You have successfully implemented the k-means clustering algorithm to identify two groups of flowers based on their sepal size. Notice how the position of centers has changed after running the algorithm.
In the following activity, we are going to increase the number of clusters to three to see whether we can group the flowers correctly into their three different species.
Write an R program to perform k-means clustering on the Iris dataset using three clusters. In this activity, we're going to perform the following steps:
Choose any three random coordinates, k1, k2, and k3, on the plot as centers.
Calculate the distance of each data point from k1, k2, and k3.
Classify each point by the cluster whose center it is closest to.

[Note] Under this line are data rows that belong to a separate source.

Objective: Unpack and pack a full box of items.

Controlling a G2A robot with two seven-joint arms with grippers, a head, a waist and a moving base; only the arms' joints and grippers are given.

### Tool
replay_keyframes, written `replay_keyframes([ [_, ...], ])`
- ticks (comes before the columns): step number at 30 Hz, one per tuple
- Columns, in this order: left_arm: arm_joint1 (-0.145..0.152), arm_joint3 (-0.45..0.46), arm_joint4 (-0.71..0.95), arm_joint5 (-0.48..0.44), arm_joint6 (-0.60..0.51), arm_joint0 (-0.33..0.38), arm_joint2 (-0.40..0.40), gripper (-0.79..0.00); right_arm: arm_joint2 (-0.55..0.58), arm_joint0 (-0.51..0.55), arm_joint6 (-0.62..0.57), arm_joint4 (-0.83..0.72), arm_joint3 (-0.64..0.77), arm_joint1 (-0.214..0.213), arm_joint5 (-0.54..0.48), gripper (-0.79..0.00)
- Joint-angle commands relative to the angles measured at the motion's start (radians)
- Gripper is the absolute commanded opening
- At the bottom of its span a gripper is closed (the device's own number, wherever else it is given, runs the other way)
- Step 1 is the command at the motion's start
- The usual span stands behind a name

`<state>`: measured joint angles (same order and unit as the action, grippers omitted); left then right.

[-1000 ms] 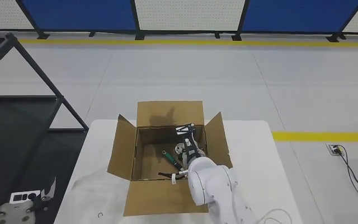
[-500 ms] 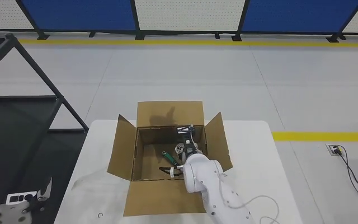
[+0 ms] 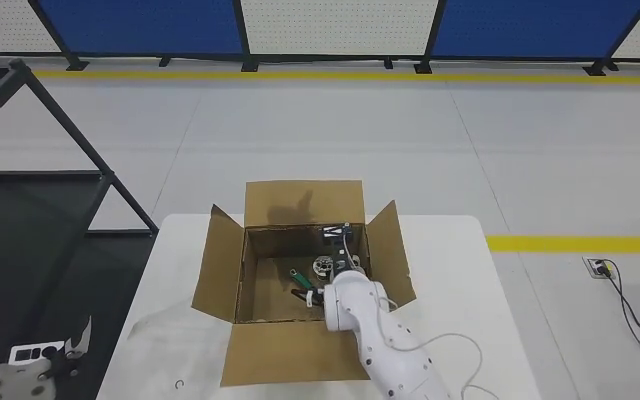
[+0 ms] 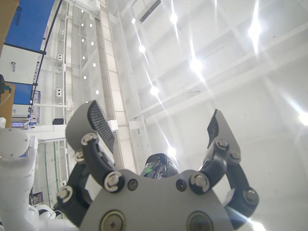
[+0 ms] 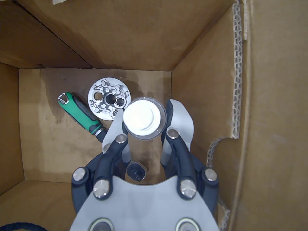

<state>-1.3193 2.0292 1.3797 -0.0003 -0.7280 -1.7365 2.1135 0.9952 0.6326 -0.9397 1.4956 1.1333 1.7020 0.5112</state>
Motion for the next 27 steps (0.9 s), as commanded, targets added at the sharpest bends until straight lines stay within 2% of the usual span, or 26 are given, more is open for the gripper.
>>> replay_keyframes([
  [1,0.000,0.000,-0.002,0.000,0.001,0.001,0.000,0.000,0.001,-0.007,0.005,-0.005,-0.013,0.004,-0.001,-0.502],
  [5,-0.001,0.002,-0.007,0.002,0.003,0.005,-0.003,0.000,0.007,-0.011,0.010,-0.005,-0.024,0.009,0.002,-0.456],
  [9,-0.001,0.004,-0.012,0.005,0.004,0.010,-0.008,0.000,0.017,-0.004,0.009,0.006,-0.014,0.011,0.004,-0.372],
  [11,-0.001,0.004,-0.015,0.009,0.006,0.012,-0.011,0.000,0.022,0.005,0.003,0.016,0.000,0.011,0.001,-0.271],
  [13,-0.001,0.005,-0.017,0.011,0.007,0.016,-0.015,0.000,0.028,0.016,-0.002,0.025,0.023,0.010,-0.002,-0.203],
  [16,-0.001,0.004,-0.024,0.015,0.009,0.021,-0.019,0.000,0.037,0.039,-0.007,0.042,0.071,0.008,-0.005,-0.200],
  [20,-0.001,0.003,-0.025,0.017,0.012,0.027,-0.022,0.000,0.046,0.087,-0.018,0.064,0.180,0.005,-0.019,-0.172],
  [22,-0.001,0.003,-0.026,0.018,0.013,0.029,-0.023,0.000,0.043,0.119,-0.027,0.073,0.268,0.003,-0.042,-0.108],
  [27,-0.002,0.003,-0.027,0.019,0.014,0.035,-0.025,0.000,0.053,0.215,-0.053,0.045,0.530,-0.006,-0.157,-0.012],
])
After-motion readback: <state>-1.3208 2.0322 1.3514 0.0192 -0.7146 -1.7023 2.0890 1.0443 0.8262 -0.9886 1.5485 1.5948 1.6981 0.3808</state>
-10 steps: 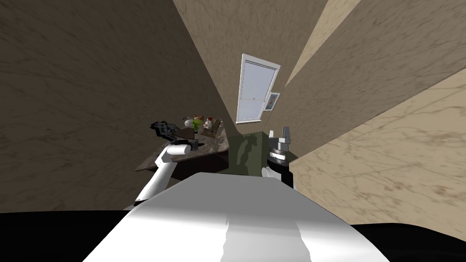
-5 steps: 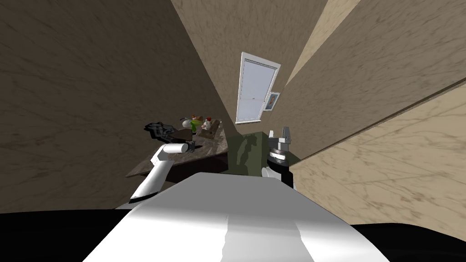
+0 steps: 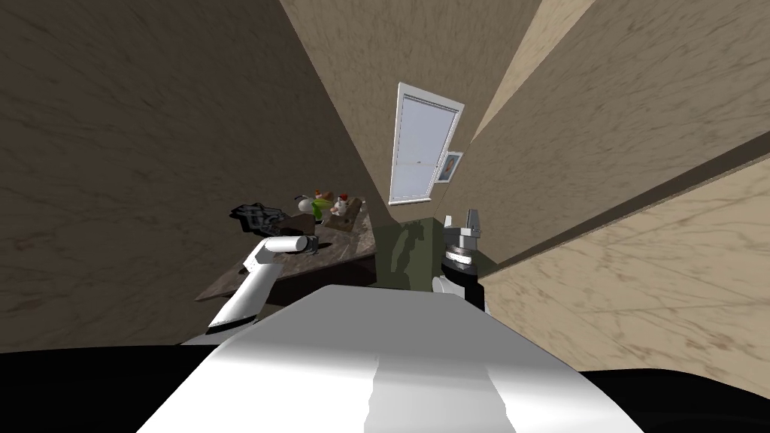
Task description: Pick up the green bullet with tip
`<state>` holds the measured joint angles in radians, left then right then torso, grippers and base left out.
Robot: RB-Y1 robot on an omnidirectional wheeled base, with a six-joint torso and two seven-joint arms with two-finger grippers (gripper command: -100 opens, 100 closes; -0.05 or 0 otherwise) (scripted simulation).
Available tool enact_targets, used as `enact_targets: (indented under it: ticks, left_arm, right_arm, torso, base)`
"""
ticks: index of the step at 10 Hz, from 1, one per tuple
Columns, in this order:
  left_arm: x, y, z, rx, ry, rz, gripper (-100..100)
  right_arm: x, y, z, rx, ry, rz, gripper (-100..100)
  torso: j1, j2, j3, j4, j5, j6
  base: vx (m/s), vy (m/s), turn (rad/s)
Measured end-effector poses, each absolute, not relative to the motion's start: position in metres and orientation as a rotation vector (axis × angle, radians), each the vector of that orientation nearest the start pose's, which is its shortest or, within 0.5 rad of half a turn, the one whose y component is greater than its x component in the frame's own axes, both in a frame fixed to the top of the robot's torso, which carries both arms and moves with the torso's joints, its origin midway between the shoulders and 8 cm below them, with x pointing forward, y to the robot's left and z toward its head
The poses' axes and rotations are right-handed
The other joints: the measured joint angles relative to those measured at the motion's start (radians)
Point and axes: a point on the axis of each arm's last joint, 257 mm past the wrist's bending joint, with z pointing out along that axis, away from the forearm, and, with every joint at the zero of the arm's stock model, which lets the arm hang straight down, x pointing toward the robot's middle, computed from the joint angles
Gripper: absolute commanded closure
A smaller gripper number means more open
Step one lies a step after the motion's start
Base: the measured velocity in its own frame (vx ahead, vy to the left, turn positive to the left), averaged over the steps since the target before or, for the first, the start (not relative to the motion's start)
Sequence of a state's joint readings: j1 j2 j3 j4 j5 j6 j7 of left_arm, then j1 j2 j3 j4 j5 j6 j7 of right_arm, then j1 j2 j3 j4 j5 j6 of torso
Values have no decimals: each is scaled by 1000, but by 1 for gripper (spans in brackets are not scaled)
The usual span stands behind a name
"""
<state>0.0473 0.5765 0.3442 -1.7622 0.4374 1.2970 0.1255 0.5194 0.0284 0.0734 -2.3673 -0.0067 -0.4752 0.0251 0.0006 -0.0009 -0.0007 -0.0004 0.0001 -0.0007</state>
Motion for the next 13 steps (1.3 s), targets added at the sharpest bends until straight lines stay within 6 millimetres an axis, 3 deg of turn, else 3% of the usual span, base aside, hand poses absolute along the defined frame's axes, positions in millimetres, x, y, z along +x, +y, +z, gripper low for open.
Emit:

Find the mean coordinates of all points in the respective clusters and update the values of k1, k2, and k3 to those values.
Start again from Step 2 until the coordinates of k1, k2, and k3 stop moving significantly, or after 10 iterations of the process.
The outcome of this activity will be a chart with three clusters, as follows:
Figure 1.16: The expected scatter plot for the given cluster centers
You can compare your chart to Figure 1.10 to see how well the clusters match the actual species classifications.